Ach to Ty?!! 😉 według kalendarza chińskiego jest z nami już od 12 lutego – niby jeszcze chwilami zimno i biało, ale już pojawiły się przebiśniegi, ptaki śpiewają coraz radośniej, w domowych spiżarniach cebula i czosnek puszczają zielone… no i my pragniemy właśnie tej wiosennej zieleni, lekkości… dlatego dziś lekka wiosenna sałatka, ale z dodatkiem rozgrzewającej wciąż i osuszającej wewnętrzną wilgoć kaszy jaglanej.
Porcja dla 2 osób:
- Sałata roszponka, rukola lub mieszanka
- ¼ szklanki kaszy jaglanej bio (ugotowanej na sypko w proporcji 1:2)
- ½ dojrzałego awokado
- suszona żurawina bio
- prażone pestki słonecznika bio
- czarny sezam bio
- kiełki np. piękne kiełki buraka
sos:
- 2 łyżki oliwy z oliwek
- 1 łyżka oleju lnianego
- 1 łyżeczka octu balsamicznego
- Sok z ½ pomarańczy najlepiej bio
- Skórka z pomarańczy ok ½ łyżeczki
- Kilka kropel soku z cytryny
- Szczypta cukru trzcinowego
- Sól, świeżo mielony pieprz czarny i kolorowy
- Kaszę prażymy w suchym garnku na małym ogniu, co chwilę potrząsając garnkiem i kontrolując, aby kasza się nie przypaliła. Prażymy do momentu, aż kasza zacznie pachnieć. Dzięki prażeniu kasza ma właściwości osuszające. Następnie zdejmujemy garnek z ognia wlewamy trochę wrzątku (uwaga! Będzie mocno bulgotać) i w ten sposób płuczemy kaszę, potem wylewamy wodę z garnka i dolewamy gorącą wodę w proporcji 1:2, czyli pół szklanki wody na ¼ szklanki kaszy. Dodajemy szczyptę soli i szczyptę kurkumy. Gotujemy pod przykryciem na niewielkim ogniu ok 10 minut. Po tym czasie wyłączamy gaz i zostawiamy na ok 5-10 minut.

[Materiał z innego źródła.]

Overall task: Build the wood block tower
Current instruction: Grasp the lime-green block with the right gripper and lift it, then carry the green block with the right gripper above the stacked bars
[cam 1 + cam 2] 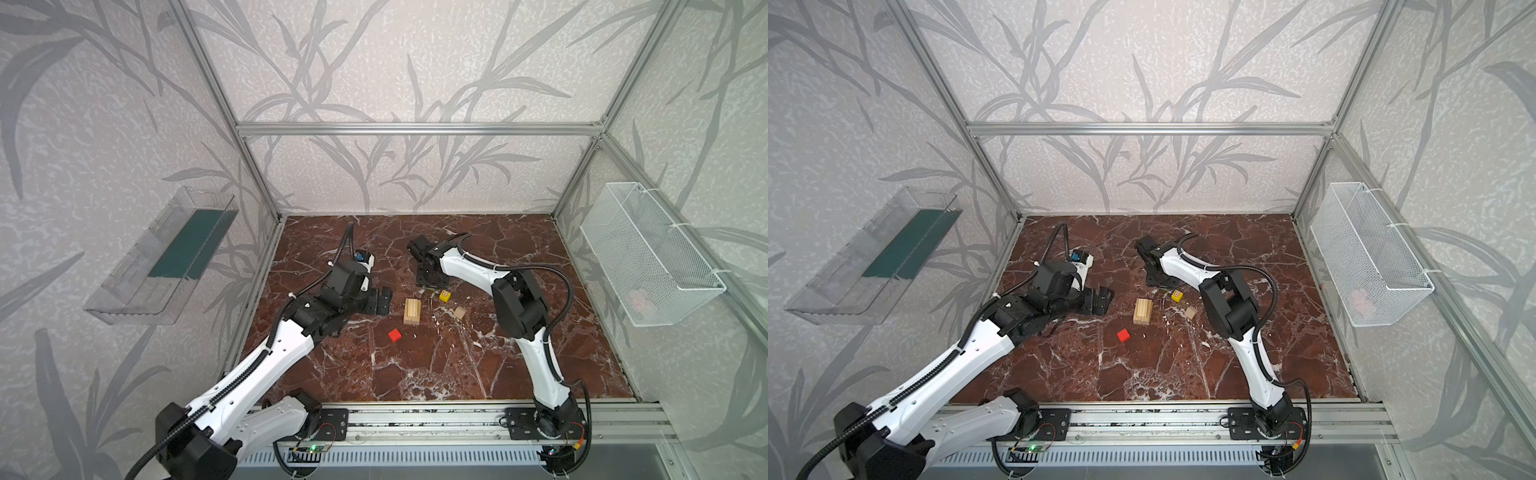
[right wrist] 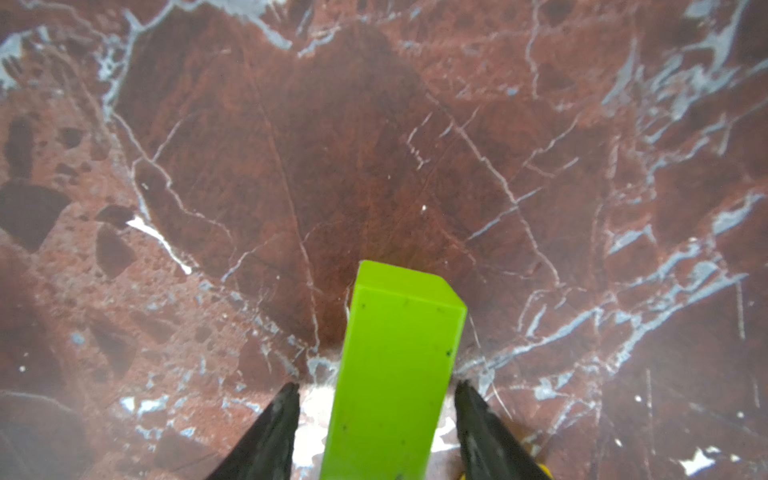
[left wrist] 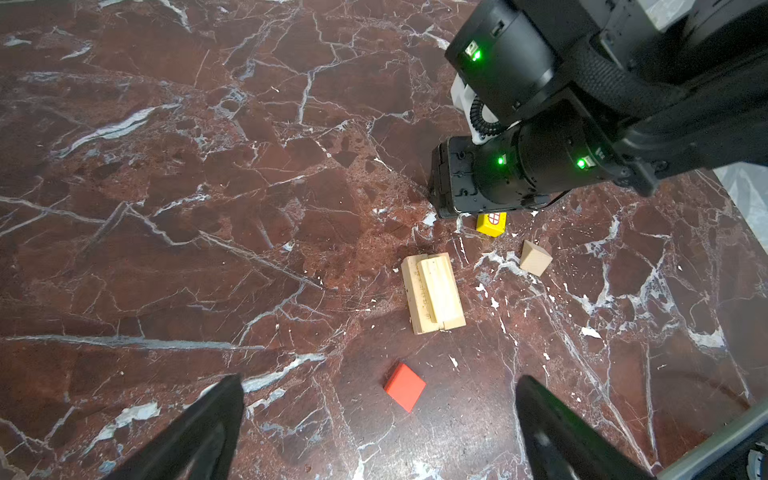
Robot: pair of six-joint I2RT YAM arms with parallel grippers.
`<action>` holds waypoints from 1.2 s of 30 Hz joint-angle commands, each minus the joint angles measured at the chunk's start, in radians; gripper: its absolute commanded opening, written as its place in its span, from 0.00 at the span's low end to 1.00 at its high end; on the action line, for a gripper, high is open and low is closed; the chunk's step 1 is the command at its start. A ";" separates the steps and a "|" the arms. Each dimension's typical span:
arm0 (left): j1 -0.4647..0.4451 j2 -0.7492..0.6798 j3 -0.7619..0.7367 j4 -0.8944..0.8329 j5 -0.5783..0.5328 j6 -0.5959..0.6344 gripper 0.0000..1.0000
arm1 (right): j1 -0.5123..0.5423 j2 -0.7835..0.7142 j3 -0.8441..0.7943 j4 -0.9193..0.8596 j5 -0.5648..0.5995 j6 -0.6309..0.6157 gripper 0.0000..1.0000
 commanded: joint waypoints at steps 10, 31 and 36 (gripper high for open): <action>0.027 0.012 -0.008 0.008 0.011 -0.008 0.99 | -0.024 0.072 0.074 -0.010 -0.036 -0.022 0.48; 0.053 0.020 -0.004 0.011 0.033 -0.016 0.99 | -0.022 0.037 0.066 0.000 -0.041 -0.132 0.27; 0.060 0.013 -0.004 0.014 0.049 -0.019 0.99 | -0.019 -0.028 0.040 -0.006 -0.038 -0.178 0.23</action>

2. Gdy kasza nam się gotuję przygotowujemy sos, łączymy ze sobą wszystkie składniki dokładnie mieszamy i wkładamy do lodówki.
3. Sałatę myjemy, osuszamy układamy na talerzach.
4. Awokado kroimy na mniejsze kawałki i skrapiamy sokiem z cytryny.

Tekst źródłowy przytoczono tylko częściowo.